Perché la coda non si smaltisce
Un job fermo in coda è quasi sempre uno di quattro problemi. Concorrenza esaurita: per i runner ospitati, da Settings > Actions > Runners > GitHub-hosted runners la sezione All jobs usage mostra i job attivi e il massimo consentito, mentre Active jobs elenca quelli in esecuzione; superato il massimo i nuovi job entrano in coda. Sui larger runners il campo Maximum concurrency svolge lo stesso ruolo sul singolo runner, e alzarlo evita che i workflow restino bloccati per parallelismo.
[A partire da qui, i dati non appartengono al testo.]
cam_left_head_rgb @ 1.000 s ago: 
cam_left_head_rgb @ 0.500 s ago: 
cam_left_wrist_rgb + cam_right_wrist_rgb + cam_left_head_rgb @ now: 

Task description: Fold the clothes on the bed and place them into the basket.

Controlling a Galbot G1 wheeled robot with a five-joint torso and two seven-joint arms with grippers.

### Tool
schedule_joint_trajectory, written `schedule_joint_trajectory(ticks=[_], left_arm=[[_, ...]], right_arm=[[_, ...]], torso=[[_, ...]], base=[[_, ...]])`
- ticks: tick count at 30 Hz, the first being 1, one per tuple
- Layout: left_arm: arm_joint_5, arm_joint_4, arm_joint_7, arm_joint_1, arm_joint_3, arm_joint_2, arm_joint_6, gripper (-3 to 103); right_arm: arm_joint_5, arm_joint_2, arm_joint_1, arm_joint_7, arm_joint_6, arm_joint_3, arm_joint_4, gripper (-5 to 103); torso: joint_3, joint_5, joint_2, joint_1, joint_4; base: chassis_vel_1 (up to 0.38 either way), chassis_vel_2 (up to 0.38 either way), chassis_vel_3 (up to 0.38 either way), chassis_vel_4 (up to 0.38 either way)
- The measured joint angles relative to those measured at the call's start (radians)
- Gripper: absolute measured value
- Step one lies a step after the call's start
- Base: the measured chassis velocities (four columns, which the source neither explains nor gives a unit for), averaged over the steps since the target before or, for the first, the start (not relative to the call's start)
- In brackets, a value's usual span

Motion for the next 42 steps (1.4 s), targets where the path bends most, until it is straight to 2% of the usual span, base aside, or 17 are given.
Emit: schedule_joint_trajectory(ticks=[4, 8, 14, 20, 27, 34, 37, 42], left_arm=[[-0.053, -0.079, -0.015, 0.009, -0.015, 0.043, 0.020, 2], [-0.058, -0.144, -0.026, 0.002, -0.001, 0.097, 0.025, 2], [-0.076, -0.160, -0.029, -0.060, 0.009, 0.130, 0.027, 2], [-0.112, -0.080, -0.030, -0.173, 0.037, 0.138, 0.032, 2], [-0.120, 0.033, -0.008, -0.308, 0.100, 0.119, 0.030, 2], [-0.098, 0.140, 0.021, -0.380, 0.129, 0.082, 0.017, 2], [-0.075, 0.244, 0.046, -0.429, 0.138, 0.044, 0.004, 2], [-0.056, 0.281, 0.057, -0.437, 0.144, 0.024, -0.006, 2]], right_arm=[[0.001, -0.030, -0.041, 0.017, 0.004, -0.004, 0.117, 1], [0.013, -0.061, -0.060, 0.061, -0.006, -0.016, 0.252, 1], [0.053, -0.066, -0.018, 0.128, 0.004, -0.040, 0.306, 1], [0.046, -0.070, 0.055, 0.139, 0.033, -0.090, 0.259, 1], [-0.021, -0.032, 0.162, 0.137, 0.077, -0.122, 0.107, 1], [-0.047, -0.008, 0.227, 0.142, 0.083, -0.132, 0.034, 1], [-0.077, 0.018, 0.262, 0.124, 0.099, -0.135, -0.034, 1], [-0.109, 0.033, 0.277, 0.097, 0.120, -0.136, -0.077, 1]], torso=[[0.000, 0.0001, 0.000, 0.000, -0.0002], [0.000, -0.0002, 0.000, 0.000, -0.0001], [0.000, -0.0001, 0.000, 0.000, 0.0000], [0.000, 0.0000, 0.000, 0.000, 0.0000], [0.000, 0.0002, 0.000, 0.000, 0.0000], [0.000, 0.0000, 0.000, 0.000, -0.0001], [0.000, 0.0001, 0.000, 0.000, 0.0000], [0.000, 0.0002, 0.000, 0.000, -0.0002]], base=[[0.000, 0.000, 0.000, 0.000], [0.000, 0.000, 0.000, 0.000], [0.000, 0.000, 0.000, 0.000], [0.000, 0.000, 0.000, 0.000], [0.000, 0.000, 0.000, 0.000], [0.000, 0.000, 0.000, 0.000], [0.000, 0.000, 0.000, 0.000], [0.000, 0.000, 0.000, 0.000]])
Label che non combaciano: GitHub cerca un runner che corrisponda alle label e al gruppo indicati nel job. Attenzione, le label di sistema operativo e architettura sono dichiarate, non verificate: la documentazione dice esplicitamente che GitHub le accetta così come sono, senza controllare che il runner usi davvero quel sistema operativo. Inoltre lo script config non assegna label a un runner già configurato.
Visibilità del gruppo: un runner perfettamente sano ma collocato in un runner group che non concede accesso a quel repository o a quel workflow è, dal punto di vista del job, inesistente. Verifica Repository access e Workflow access nell’organizzazione e Organization access nell’enterprise; le impostazioni imposte da un gruppo condiviso dall’enterprise non sono sovrascrivibili a valle.
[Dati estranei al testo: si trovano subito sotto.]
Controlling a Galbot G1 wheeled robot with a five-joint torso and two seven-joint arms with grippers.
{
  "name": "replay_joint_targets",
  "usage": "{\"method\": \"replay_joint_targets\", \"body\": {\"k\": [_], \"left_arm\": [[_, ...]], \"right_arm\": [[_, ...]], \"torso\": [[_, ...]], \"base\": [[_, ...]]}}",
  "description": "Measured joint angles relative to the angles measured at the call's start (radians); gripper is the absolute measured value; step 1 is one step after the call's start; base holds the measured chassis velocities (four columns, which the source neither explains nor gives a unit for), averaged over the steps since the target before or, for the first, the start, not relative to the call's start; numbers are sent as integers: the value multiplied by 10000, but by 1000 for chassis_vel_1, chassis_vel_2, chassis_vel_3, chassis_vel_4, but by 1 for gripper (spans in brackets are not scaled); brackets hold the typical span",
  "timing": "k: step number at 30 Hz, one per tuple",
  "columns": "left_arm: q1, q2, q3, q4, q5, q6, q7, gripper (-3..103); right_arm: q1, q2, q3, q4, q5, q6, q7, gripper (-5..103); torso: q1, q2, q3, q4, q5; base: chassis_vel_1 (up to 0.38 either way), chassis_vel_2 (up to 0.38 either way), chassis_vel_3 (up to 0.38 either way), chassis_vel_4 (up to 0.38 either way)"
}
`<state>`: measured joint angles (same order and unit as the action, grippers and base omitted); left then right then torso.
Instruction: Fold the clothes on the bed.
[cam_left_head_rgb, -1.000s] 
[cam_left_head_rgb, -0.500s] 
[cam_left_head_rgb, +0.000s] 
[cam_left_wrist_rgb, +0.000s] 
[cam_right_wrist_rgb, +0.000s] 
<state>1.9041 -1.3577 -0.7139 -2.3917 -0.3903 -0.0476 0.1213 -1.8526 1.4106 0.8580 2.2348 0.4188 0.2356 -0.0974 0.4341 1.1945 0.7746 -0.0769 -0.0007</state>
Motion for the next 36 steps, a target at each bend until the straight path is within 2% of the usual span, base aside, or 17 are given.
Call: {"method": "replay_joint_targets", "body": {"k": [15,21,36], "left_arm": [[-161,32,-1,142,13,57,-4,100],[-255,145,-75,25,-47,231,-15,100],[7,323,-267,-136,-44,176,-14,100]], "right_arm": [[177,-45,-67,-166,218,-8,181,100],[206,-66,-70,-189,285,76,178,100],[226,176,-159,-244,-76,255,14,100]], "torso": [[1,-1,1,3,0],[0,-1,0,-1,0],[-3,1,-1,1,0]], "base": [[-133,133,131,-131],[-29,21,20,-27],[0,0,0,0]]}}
Capacità della flotta self-hosted: nella lista dei runner lo stato è Idle, Active oppure Offline. Se un runner riceve l’assegnazione ma non la prende in carico entro un minuto il job torna in coda, e se resta in coda oltre un giorno fallisce.
Dove stanno i log e come si isola un problema di rete
Sui self-hosted runner tutto parte dalla cartella _diag nella directory di installazione: i file che iniziano con Runner_ sono il log dell’applicazione, uno per ogni avvio, quelli che iniziano con Worker_ contengono l’esecuzione dei singoli job e i file SelfUpdate documentano gli aggiornamenti automatici. Il servizio si osserva con gli strumenti del sistema operativo: journalctl -u actions.runner.<org>-<repo>.<runner>.service su Linux, launchctl su macOS, Get-Service e il log applicativo con origine ActionsRunnerService su Windows.
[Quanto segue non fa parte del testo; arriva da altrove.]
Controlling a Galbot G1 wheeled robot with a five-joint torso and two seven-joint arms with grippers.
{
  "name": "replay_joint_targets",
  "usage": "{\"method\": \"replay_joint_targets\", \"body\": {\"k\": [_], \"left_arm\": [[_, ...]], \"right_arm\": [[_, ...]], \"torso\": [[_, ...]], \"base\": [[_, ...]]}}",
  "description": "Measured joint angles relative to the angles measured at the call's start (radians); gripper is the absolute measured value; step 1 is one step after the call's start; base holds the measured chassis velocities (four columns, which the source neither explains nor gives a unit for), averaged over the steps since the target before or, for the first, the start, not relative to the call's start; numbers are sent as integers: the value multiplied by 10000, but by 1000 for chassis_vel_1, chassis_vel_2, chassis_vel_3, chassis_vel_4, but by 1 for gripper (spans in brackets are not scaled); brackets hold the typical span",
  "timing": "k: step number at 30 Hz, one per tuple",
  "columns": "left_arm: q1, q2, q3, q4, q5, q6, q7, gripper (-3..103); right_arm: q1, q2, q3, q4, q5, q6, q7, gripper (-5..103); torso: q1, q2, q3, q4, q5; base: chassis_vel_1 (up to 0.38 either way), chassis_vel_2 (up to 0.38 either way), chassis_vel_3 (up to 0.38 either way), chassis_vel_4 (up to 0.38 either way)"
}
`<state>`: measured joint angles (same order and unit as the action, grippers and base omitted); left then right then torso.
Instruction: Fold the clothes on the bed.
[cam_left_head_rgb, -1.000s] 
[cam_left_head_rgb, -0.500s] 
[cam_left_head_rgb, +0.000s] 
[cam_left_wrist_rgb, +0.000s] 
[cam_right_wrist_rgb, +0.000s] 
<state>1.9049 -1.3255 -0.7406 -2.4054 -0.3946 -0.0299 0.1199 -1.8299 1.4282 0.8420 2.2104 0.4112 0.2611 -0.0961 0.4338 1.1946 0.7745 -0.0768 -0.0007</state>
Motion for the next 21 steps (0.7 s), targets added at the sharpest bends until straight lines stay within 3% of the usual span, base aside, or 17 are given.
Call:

Per la rete, ./config.sh --check con URL e token restituisce PASS o FAIL per ciascun servizio e scrive il dettaglio in _diag. Ricorda i requisiti: il runner apre solo connessioni in uscita HTTPS sulla porta 443 e riceve i job in long polling, quindi nessuna regola in ingresso è necessaria; devono però essere raggiungibili github.com, api.github.com e i domini *.actions.githubusercontent.com, oltre a codeload.github.com per le action, agli endpoint di storage per artifact, log e cache e a ghcr.io per i package. Dietro proxy si impostano https_proxy, http_proxy e no_proxy, anche tramite il file .env nella directory del runner: vanno definite prima di configurare o avviare l’applicazione, e ogni modifica richiede un riavvio.
Su GHES il quadro è diverso perché l’infrastruttura è tua: il Management Console espone la scheda Monitor con le dashboard Operational Health e System & Application Insights, che includono una sezione Actions. Qui il comportamento può dipendere dalla versione dell’istanza: il riferimento usato in questa unità è la 3.21.